The survivors of such a tragedy can forgive or not forgive as they see fit, on their own emotional time table. But what distresses me about what appears to be a rush to forgiveness on the part of that community, is that its detachment from the reality of a young man who has just executed his "best friends" oddly mirrors the psychopathic detachment of the perpetrator, himself. Practically, the first things out of the mouths of classmates were "we love and forgive Jaylen." But if these young people considered themselves his friends, I can well understand Fryberg's sense of emotional isolation and loneliness. It's as though no one cared to know the real Jaylen. Those who claimed to "love" him were too detached, unwilling and unable to see this young man as the vulnerable, emotionally needy person that he truly was. So Fryberg orchestrates a crime so ghastly that people will have to hear his screams. And yet they still don't, covering the commotion with declarations of "love and forgiveness."

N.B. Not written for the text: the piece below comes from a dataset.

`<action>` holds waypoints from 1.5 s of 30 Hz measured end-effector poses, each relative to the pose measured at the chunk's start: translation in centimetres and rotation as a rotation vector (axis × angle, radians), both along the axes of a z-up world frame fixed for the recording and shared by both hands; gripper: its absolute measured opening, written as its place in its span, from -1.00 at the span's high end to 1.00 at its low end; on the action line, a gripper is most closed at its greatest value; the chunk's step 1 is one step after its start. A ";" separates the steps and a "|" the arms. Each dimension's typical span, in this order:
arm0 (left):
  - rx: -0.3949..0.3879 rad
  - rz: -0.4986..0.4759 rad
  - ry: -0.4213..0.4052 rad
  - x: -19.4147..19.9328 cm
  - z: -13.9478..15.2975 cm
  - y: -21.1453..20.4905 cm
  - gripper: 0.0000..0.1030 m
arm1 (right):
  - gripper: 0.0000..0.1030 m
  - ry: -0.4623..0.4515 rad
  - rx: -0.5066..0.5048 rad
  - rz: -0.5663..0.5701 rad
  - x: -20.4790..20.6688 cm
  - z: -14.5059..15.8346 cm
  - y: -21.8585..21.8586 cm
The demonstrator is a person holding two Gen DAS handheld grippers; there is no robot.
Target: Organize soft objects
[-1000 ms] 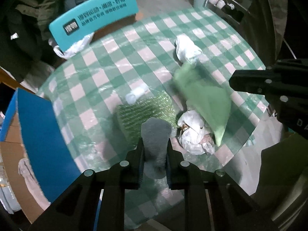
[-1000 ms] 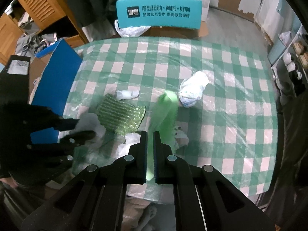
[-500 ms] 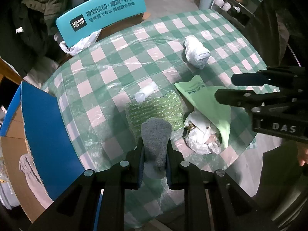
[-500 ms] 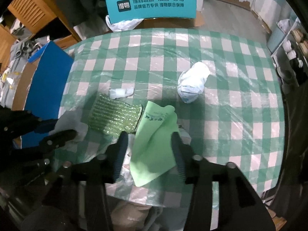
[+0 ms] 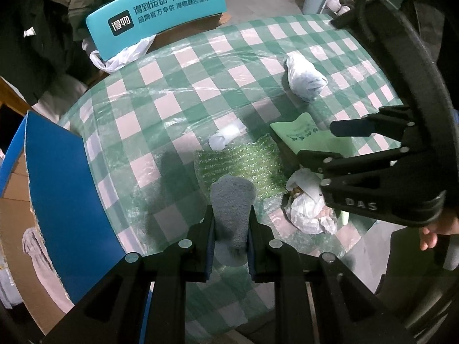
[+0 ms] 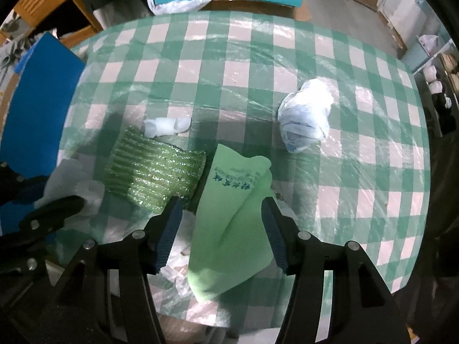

Of course this is a community in shock and deep mourning. But it is also a community that must get to the bottom of this tragedy, the sooner the better. Who gave Jaylen Fryberg the Beretta? There was an account in a London newspaper that his parents had given him a gun for his birthday. Was this the gun? Is it even legal to give a child a firearm? Might this kid have been on steroids, which have been known to make people enraged and aggressive?
Verbal expressions of "love and forgiveness" are not sugarcoatings for facts, nor can they suppress the pain of grief without creating their own set of unintended emotional consequences.